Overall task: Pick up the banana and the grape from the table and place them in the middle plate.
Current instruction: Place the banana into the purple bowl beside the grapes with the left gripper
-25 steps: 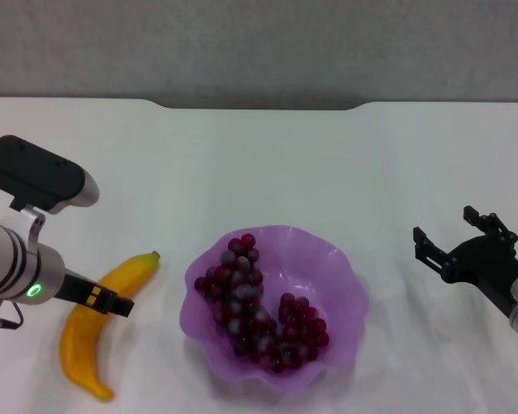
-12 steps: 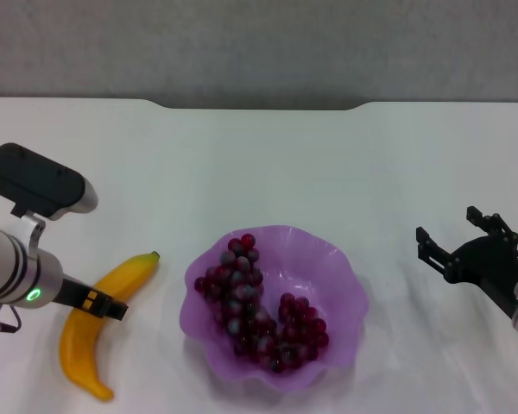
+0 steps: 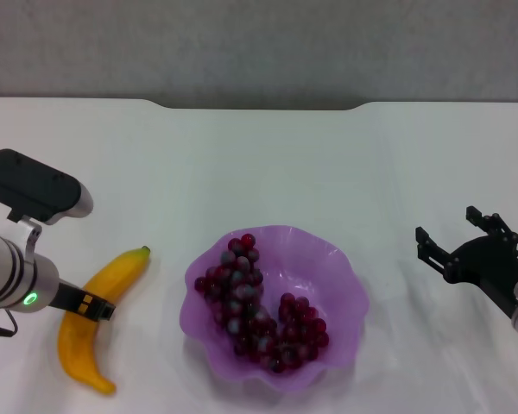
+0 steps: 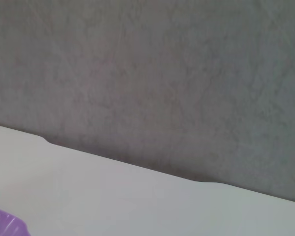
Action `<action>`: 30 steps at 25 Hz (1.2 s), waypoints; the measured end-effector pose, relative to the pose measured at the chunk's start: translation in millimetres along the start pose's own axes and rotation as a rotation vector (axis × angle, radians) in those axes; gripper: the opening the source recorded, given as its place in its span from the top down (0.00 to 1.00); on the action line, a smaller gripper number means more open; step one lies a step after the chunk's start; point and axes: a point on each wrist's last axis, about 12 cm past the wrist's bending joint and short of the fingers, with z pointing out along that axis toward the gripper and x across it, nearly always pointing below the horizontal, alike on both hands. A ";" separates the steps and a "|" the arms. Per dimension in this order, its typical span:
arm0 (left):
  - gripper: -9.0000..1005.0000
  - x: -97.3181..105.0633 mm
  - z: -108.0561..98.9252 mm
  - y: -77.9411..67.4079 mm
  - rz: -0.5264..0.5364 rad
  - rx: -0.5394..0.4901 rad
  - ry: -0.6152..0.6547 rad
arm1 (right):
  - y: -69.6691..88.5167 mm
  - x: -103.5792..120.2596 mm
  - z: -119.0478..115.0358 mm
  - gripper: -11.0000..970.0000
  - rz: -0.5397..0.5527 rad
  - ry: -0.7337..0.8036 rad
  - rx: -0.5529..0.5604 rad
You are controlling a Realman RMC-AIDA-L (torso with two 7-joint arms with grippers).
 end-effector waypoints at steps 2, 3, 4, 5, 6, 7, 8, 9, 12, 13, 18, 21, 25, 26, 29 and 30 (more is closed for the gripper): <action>0.47 -0.8 -0.6 0.5 -0.003 -0.001 -0.004 | 0.2 0.2 -0.2 0.09 0.000 0.000 -0.001; 0.51 -1.3 -0.9 0.6 -0.004 -0.001 -0.006 | 0.3 0.4 -0.5 0.09 0.000 0.001 -0.001; 0.51 -1.6 -1.2 0.6 -0.004 -0.001 -0.008 | 0.3 0.5 -0.5 0.09 0.000 0.001 -0.001; 0.50 -1.6 -1.3 0.7 -0.005 -0.002 -0.009 | 0.3 0.5 -0.5 0.09 0.000 0.001 -0.001; 0.50 -1.6 -1.4 0.8 -0.005 -0.002 -0.010 | 0.4 0.3 -0.3 0.09 0.000 0.001 -0.002; 0.50 -1.8 -1.6 0.7 -0.005 -0.002 -0.010 | 0.3 0.1 -0.1 0.09 -0.001 0.000 -0.002; 0.50 -2.4 -2.4 0.6 -0.005 -0.001 -0.011 | 0.2 0.1 -0.1 0.09 -0.001 0.001 -0.002; 0.50 -3.8 -4.7 0.9 -0.010 0.001 -0.016 | 0.2 0.2 -0.1 0.09 -0.001 0.001 -0.001; 0.50 -11.2 -19.3 3.5 -0.051 0.024 -0.060 | -0.4 1.2 -1.1 0.09 -0.002 0.004 0.001; 0.50 -14.6 -27.7 3.2 -0.072 0.049 -0.086 | -0.5 1.4 -1.2 0.09 -0.002 0.005 0.001; 0.49 -26.8 -62.9 -8.9 -0.091 0.206 -0.177 | -1.1 1.2 -0.8 0.09 -0.005 0.005 0.001; 0.49 -30.0 -73.8 -20.9 -0.096 0.318 -0.228 | -1.0 1.1 -0.6 0.09 -0.006 0.006 0.000; 0.48 -37.6 -76.5 -40.4 -0.116 0.459 -0.329 | -0.5 -0.5 1.0 0.09 -0.007 0.001 -0.002; 0.48 -40.0 -73.9 -46.1 -0.117 0.470 -0.347 | -0.6 -0.6 1.1 0.09 -0.007 0.001 -0.002; 0.48 -45.9 -65.0 -65.2 -0.125 0.482 -0.379 | -0.4 -0.7 1.3 0.09 -0.007 0.001 -0.003; 0.48 -46.3 -61.9 -71.5 -0.130 0.485 -0.377 | 0.0 -0.9 1.4 0.09 -0.006 0.000 -0.004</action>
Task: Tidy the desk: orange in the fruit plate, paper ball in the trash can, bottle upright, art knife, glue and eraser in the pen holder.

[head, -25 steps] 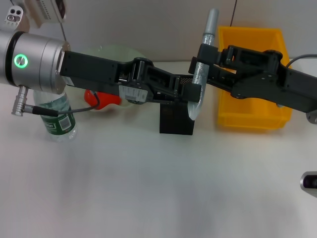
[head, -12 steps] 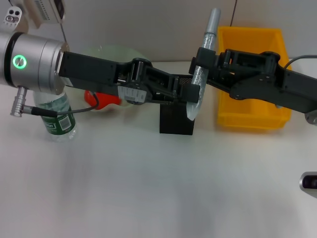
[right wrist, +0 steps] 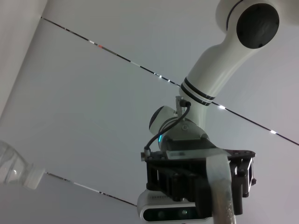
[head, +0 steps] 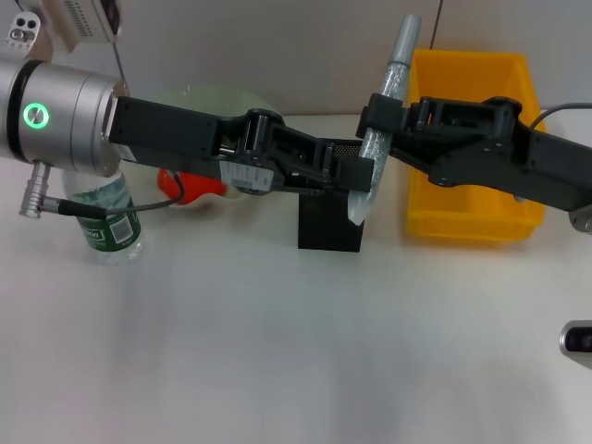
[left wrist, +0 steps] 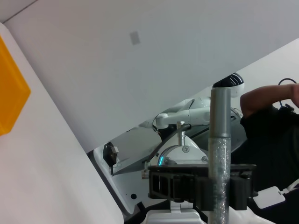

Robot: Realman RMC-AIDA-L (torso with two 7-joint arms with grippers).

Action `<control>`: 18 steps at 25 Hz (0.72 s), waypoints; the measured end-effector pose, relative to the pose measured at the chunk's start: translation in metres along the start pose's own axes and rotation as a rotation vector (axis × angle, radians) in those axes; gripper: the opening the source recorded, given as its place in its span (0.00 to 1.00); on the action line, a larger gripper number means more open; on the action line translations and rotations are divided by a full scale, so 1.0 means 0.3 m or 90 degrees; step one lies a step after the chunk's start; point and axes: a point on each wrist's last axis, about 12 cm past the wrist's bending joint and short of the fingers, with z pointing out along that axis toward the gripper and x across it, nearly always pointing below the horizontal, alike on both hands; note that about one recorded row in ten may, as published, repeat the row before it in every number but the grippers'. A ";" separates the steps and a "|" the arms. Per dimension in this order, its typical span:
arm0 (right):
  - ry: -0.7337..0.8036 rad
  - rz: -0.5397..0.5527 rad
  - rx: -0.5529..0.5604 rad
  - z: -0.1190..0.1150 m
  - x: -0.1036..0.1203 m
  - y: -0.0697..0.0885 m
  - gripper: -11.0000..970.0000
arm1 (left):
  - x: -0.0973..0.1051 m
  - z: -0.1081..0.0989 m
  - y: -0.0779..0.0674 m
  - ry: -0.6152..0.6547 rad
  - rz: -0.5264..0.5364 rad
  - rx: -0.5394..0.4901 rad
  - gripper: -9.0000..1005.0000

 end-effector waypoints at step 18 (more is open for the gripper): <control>0.003 0.000 0.001 -0.007 -0.004 -0.001 0.16 | 0.002 -0.007 0.000 0.000 -0.006 -0.003 0.45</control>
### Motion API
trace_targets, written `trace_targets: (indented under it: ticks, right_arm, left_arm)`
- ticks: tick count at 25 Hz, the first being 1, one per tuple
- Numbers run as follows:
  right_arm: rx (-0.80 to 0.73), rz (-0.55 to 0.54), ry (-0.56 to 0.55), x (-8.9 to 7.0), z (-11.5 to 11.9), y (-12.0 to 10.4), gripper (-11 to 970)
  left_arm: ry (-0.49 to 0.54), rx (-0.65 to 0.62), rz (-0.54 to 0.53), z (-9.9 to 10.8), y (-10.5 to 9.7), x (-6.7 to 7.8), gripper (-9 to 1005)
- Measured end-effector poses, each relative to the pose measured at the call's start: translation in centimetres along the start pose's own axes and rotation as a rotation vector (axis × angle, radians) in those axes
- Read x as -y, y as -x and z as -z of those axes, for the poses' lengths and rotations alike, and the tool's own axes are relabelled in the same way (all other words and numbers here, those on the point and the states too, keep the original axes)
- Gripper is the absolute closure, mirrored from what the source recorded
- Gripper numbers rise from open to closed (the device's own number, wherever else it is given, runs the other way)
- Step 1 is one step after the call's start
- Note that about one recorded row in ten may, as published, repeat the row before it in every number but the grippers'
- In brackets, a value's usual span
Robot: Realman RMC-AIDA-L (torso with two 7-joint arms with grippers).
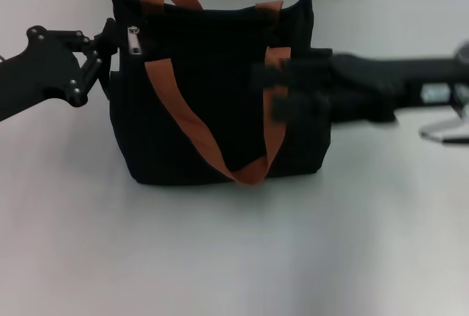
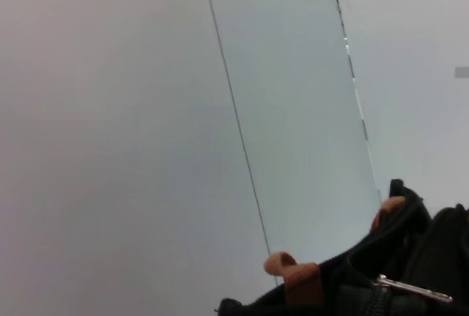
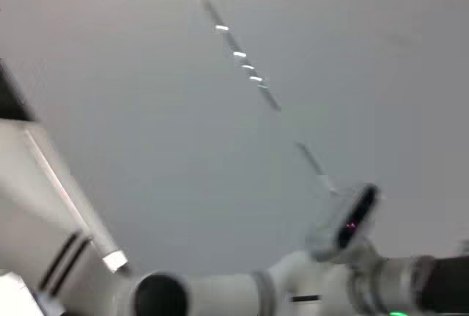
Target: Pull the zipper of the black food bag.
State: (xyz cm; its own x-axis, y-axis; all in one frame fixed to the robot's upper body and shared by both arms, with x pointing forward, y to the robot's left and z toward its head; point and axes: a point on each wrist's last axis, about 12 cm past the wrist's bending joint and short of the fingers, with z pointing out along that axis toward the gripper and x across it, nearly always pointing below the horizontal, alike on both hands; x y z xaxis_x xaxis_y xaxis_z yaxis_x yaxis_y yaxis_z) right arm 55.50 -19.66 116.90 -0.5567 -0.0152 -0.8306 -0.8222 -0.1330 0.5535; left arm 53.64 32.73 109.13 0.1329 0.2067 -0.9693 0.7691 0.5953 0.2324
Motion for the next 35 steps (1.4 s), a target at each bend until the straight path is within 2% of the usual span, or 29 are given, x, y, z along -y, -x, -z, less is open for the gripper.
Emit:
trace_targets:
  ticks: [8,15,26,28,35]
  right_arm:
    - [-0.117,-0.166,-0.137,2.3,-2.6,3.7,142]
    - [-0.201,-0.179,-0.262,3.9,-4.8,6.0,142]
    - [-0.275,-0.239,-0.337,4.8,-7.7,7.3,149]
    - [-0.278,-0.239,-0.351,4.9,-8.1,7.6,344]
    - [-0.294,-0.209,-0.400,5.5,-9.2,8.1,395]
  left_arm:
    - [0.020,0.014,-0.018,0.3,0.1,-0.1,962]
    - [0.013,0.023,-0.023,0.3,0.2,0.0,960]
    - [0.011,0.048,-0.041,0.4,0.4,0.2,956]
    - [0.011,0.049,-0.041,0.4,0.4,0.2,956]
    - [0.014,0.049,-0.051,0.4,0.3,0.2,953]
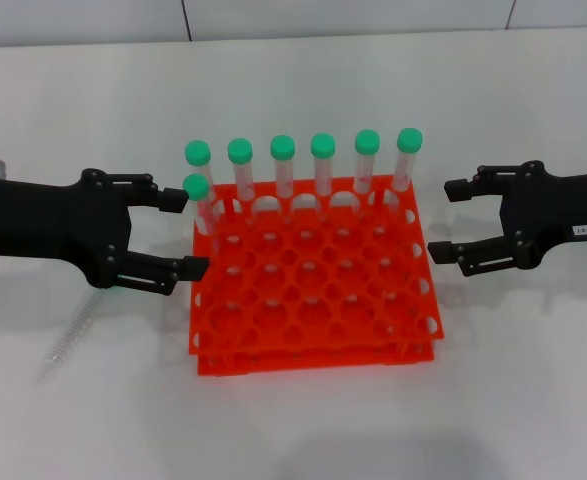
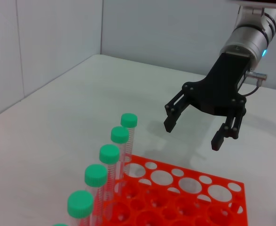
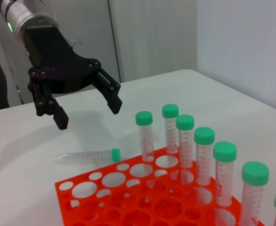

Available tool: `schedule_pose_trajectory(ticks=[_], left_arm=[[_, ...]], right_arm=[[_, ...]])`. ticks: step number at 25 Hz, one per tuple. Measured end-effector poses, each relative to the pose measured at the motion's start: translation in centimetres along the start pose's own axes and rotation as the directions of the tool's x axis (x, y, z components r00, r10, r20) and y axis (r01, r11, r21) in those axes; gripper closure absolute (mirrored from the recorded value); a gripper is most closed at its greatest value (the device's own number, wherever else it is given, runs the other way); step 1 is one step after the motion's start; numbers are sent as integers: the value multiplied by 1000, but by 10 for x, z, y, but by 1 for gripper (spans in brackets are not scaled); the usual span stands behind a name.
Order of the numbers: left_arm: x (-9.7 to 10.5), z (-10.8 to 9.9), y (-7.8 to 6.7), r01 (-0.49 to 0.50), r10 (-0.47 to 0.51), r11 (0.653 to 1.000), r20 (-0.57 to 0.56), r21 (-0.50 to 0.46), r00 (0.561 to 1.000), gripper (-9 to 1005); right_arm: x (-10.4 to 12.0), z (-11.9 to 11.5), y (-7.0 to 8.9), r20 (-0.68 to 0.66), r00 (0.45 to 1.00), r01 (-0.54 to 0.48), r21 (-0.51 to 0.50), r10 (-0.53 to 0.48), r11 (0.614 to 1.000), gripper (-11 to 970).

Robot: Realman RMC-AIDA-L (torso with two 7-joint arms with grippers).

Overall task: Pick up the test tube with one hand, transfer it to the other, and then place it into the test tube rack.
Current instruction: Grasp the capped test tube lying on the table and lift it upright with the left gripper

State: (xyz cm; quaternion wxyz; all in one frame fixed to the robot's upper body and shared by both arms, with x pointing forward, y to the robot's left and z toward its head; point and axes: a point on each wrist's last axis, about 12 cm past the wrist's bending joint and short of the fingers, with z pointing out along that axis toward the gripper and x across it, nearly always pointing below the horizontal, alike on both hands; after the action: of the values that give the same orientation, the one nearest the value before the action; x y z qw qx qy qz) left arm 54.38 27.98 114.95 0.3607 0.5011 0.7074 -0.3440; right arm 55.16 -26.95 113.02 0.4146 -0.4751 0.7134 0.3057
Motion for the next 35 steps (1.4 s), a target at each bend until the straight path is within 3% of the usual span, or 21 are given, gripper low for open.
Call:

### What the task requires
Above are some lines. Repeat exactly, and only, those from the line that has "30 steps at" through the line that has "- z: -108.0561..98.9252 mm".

### Final answer
Action `<action>`: 30 steps at 25 Hz (1.2 s), waypoints; the measured end-effector pose, relative to the pose measured at the chunk's start: translation in millimetres along the start pose's own axes and rotation as a rotation vector (axis × angle, radians) in those axes; gripper: the opening the source recorded, given as its place in its span from the top down (0.00 to 1.00); on the action line, a smaller gripper number means more open; step one lies a step after the chunk's start; point and axes: a point on each wrist's last axis, about 12 cm past the wrist's bending joint and short of the fingers, with z pointing out along that axis toward the gripper and x across it, nearly always pointing below the horizontal, alike on both hands. A ";" separates the steps and a "|" the arms. Per dimension in this order, its typical span:
arm0 (left):
  - gripper: -9.0000..1005.0000
  - x: -97.3181..105.0633 mm
  - z: -108.0561..98.9252 mm

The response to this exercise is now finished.